Work to complete -> Print all the data below exactly, without images.

※ ※ ※

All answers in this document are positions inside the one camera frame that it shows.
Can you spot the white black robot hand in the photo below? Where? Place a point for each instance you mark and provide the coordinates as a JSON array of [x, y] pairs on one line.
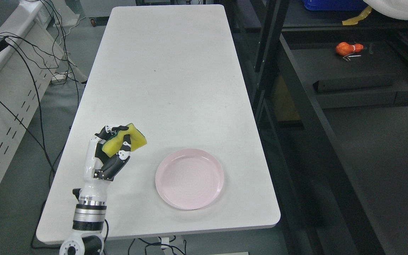
[[100, 170]]

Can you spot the green yellow sponge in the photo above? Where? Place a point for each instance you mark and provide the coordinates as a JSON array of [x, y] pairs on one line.
[[127, 139]]

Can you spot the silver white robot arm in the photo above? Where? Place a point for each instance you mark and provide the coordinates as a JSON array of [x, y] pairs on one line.
[[86, 237]]

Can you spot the black metal shelf rack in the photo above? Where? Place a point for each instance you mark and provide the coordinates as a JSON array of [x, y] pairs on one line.
[[334, 129]]

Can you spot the orange toy on shelf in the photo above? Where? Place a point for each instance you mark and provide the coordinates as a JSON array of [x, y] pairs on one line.
[[344, 49]]

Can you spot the pink round plate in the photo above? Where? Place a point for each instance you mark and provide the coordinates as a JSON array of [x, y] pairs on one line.
[[189, 179]]

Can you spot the white power strip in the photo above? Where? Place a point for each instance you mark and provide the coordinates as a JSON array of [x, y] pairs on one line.
[[59, 77]]

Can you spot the white perforated side cabinet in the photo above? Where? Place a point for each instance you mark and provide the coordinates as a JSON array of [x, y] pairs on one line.
[[26, 69]]

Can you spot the blue plastic bin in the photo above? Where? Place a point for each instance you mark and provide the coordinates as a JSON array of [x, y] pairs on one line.
[[334, 5]]

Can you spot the yellow tape strip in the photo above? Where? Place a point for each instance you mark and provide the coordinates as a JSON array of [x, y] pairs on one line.
[[355, 20]]

※ ※ ※

Exercise answer ->
All answers in this document are positions inside the one camera frame that it shows.
Can you spot the white black robot hand in the photo below? Where? Place a point for each instance you mark and provide the coordinates as a JSON array of [x, y] pairs on one line.
[[100, 170]]

Can you spot the green yellow sponge in the photo above? Where? Place a point for each instance you mark and provide the coordinates as a JSON array of [x, y] pairs on one line.
[[127, 139]]

Can you spot the silver white robot arm in the photo above? Where? Place a point for each instance you mark and provide the coordinates as a JSON array of [x, y] pairs on one line.
[[86, 237]]

Can you spot the black metal shelf rack in the photo above? Where? Place a point for each instance you mark and provide the coordinates as a JSON array of [x, y] pairs on one line.
[[334, 129]]

Can you spot the orange toy on shelf in the photo above? Where? Place a point for each instance you mark and provide the coordinates as a JSON array of [x, y] pairs on one line.
[[344, 49]]

Can you spot the pink round plate in the photo above? Where? Place a point for each instance you mark and provide the coordinates as a JSON array of [x, y] pairs on one line.
[[189, 179]]

Can you spot the white power strip in the photo above? Where? Place a point for each instance you mark and provide the coordinates as a JSON array of [x, y] pairs on one line.
[[59, 77]]

Can you spot the white perforated side cabinet in the photo above? Where? Place a point for each instance you mark and provide the coordinates as a JSON array of [x, y] pairs on one line.
[[26, 69]]

Can you spot the blue plastic bin in the photo above? Where? Place a point for each instance you mark and provide the coordinates as a JSON array of [x, y] pairs on one line.
[[334, 5]]

Can you spot the yellow tape strip in the photo above? Where? Place a point for each instance you mark and provide the coordinates as a JSON array of [x, y] pairs on one line.
[[355, 20]]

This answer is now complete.